Work to be completed — Scan the listing and copy each line where the word "cardboard" is present.
Data below:
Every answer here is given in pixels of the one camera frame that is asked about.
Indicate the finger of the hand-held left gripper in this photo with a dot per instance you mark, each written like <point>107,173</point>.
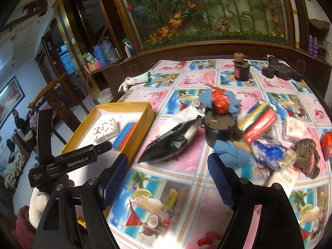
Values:
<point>102,147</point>

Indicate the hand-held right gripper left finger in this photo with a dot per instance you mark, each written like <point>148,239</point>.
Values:
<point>116,176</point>

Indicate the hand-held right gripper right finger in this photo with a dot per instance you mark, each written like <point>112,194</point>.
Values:
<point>220,179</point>

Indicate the yellow cardboard box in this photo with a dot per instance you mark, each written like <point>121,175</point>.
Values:
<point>83,132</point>

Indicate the small blue cloth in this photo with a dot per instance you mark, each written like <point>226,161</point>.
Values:
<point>232,153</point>

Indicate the blue and white plastic bag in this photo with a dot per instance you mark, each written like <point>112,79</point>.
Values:
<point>269,153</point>

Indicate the brown woven pouch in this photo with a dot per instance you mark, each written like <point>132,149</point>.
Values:
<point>307,157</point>

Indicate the pink tissue pack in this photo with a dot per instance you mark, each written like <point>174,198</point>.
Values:
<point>297,129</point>

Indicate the person's left forearm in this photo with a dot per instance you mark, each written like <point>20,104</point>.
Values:
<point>24,228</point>

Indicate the white dotted tissue pack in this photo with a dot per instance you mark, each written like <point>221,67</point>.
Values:
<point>106,131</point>

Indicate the printed plastic tablecloth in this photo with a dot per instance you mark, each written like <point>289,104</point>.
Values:
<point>181,186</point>

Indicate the white bucket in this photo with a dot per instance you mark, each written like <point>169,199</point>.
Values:
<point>104,96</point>

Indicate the black round pot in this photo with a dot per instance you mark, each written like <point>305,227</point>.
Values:
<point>220,125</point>

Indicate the white paper packet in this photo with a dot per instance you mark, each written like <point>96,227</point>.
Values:
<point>282,181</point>

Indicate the black and silver foil bag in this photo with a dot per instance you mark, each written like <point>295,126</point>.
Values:
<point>171,140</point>

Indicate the wooden chair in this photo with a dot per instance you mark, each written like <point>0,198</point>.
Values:
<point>59,96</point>

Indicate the multicoloured sponge pack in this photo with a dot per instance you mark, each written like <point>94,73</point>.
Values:
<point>259,122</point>

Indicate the white rubber glove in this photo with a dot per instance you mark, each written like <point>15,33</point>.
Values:
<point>134,80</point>

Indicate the blue towel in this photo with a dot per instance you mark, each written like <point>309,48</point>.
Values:
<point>238,105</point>

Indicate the orange plastic bag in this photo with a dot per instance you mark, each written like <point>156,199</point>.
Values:
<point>220,101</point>

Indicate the pink containers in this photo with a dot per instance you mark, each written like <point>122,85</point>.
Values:
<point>94,66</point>

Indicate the green packet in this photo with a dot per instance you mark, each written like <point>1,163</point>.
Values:
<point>88,57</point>

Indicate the white spray bottle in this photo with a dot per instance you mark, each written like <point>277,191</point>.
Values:
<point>128,48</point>

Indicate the dark jar with cork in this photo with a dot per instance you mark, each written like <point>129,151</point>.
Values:
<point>241,68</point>

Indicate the orange mesh ball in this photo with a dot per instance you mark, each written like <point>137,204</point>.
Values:
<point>327,142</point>

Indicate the black gadget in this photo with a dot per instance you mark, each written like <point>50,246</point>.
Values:
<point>282,70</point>

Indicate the wooden display cabinet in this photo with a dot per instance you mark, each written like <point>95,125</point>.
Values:
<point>207,51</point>

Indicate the glass case with artificial flowers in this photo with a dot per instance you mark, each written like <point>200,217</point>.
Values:
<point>207,10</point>

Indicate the framed wall picture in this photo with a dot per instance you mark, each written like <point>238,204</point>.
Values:
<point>10,101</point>

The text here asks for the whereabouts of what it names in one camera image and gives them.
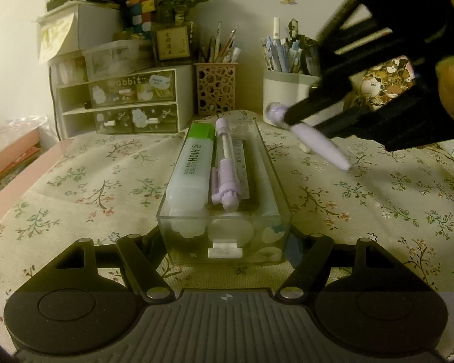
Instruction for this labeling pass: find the clear plastic drawer tray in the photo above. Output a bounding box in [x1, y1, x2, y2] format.
[156, 119, 290, 266]

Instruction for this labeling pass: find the colourful puzzle cube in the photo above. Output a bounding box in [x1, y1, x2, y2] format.
[126, 0, 158, 33]

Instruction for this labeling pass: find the clear plastic wrap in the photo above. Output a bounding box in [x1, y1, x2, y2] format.
[0, 115, 58, 152]

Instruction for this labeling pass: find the cream paper sheet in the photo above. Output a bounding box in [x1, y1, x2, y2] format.
[37, 11, 77, 64]

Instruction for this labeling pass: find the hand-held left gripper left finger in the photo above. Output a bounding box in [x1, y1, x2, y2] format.
[72, 232, 176, 305]

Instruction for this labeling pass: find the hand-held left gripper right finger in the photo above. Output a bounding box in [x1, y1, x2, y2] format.
[274, 234, 380, 305]

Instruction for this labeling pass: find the white drawer organizer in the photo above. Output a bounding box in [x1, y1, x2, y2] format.
[54, 64, 196, 136]

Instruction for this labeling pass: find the bunch of pencils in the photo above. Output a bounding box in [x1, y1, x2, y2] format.
[198, 20, 243, 65]

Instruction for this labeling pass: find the green cap highlighter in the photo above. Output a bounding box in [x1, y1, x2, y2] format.
[166, 120, 217, 213]

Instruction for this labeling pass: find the white storage box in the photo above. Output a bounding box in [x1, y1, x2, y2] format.
[77, 5, 124, 49]

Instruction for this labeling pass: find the square labelled plant pot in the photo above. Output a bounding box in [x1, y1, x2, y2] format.
[151, 23, 194, 64]

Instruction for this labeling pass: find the purple patterned pen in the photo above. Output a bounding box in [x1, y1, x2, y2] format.
[265, 102, 352, 172]

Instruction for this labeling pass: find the purple clear barrel pen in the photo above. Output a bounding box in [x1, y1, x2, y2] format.
[210, 117, 241, 213]

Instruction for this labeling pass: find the cat pattern pouch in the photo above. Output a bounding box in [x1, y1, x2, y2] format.
[347, 54, 417, 111]

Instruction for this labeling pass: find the black cable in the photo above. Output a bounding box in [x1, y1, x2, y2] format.
[52, 67, 60, 137]

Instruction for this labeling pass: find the pink lattice pen holder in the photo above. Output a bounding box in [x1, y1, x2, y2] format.
[194, 62, 238, 116]

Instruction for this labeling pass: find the white pen holder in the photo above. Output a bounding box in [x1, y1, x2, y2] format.
[262, 69, 324, 126]

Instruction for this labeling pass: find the floral tablecloth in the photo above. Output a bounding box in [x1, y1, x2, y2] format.
[0, 109, 454, 312]

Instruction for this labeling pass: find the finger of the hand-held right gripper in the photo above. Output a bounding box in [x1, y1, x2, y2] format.
[313, 106, 388, 141]
[285, 82, 349, 127]

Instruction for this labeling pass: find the bunch of blue white pens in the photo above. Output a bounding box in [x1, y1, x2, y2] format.
[260, 17, 319, 75]

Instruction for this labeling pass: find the pink flat box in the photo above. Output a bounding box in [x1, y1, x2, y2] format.
[0, 126, 43, 190]

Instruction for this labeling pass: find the clear ruler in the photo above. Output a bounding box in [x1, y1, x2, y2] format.
[229, 121, 258, 198]

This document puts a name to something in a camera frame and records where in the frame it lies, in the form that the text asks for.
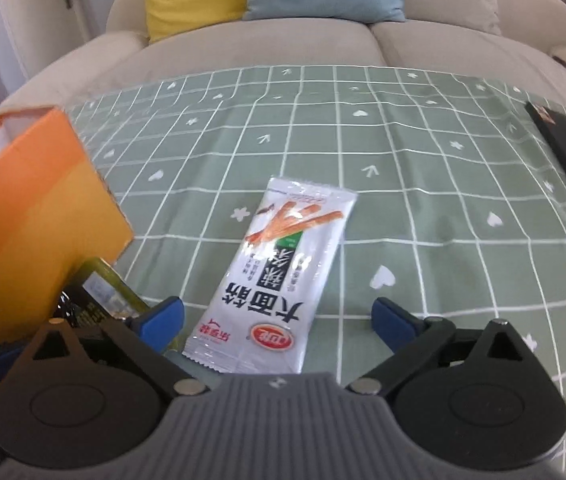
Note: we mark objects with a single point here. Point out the orange cardboard box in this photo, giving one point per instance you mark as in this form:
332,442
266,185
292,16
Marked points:
28,210

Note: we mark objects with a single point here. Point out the green checked tablecloth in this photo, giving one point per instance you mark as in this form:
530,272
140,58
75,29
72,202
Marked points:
End of Data.
The completed task —
Indicate the yellow cardboard box in this photo with a dot per instance you mark, each written like <point>121,175</point>.
Note: we mark objects with a single point here. Point out the orange cardboard box in this photo, giving one point per instance you mark as in this form:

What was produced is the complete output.